In both tonal and segmental phonology, patterned variability in the realization of abstract sound categories is a classic object of empirical description as well as a long-standing target of theoretical inquiry. Among prosody researchers in particular, focus on this critical aspect of the phonetics–phonology interface has been constant and intensive, even during periods when intellectual contact between segmental phonologists and their phonetician counterparts notably ebbed. In this chapter, we review the most commonly cited phenomena affecting the phonetic realization of both lexical and intonational tone patterns. The chapter’s title purposefully invokes a broad range of interpretations, and we aim, if not for exhaustivity, then at least for inclusivity of coverage within that range. Many of the phenomena we investigate here are examples of non distinctive, within-category variability—realizational elasticity, in other words, within some phonetic dimension, in spite of or unrelated to the phonological contrasts being expressed.
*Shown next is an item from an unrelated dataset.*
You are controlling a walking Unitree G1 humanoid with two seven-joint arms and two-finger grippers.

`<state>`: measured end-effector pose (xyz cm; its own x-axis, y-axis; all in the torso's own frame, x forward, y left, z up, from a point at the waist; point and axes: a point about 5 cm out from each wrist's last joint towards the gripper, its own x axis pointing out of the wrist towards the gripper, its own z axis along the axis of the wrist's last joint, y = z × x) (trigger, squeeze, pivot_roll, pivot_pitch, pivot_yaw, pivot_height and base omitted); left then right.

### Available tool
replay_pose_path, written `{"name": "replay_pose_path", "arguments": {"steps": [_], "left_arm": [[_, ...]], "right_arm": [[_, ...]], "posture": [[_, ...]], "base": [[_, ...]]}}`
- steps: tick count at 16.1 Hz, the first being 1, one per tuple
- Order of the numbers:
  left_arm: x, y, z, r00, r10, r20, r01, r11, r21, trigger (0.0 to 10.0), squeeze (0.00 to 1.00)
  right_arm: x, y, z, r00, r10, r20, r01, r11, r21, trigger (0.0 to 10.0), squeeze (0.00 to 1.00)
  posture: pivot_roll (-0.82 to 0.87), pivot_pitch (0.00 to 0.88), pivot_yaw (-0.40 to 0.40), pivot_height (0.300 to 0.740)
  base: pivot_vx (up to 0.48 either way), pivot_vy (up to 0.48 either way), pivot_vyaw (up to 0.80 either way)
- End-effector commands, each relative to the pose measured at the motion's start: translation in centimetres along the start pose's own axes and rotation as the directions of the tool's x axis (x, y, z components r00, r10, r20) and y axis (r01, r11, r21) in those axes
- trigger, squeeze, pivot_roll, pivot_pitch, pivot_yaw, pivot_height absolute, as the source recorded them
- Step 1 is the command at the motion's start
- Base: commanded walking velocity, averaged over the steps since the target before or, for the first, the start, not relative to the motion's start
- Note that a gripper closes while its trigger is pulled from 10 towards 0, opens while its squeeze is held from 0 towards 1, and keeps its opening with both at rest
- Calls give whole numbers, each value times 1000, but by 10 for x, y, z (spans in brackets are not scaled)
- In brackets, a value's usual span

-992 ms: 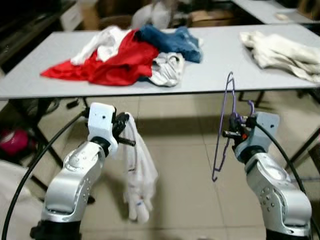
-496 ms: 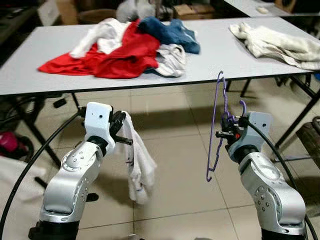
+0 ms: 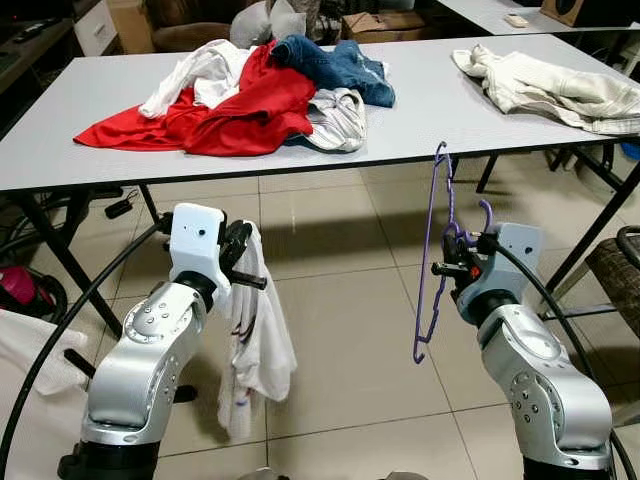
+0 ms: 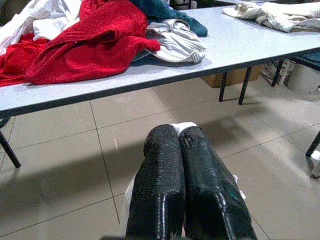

At the same time, however, we mean equally to review the ways in which particular phonetic dimensions of the signal may be modulated in support of the expression of contrasts (in the manner of Kingston and Diehl 1994). The thread that unifies it all is a broad concern with how tone and intonation patterns are implemented phonetically. Throughout what follows, we return repeatedly to several issues we view as central to the development of the field. One such focus is on phonetic motivation for phonological patterns, with emphasis on both perception and production evidence. We also touch on the cross-language variation in the distribution and implementation of the phenomena reviewed. Do they appear in both tone and intonation systems? Do they have both gradient and categorical manifestations, and, if so, how are these connected? Lastly, we urge researchers to consider the potential interaction of all the phenomena under discussion. The emergence of higher-level regularities, such as those involving enhancement relations or perceptual cue integration, is only now being explored by prosody researchers in the way that it has been for decades in the study of segmental contrasts such as voicing or consonant place. This bears great promise for the future of the field.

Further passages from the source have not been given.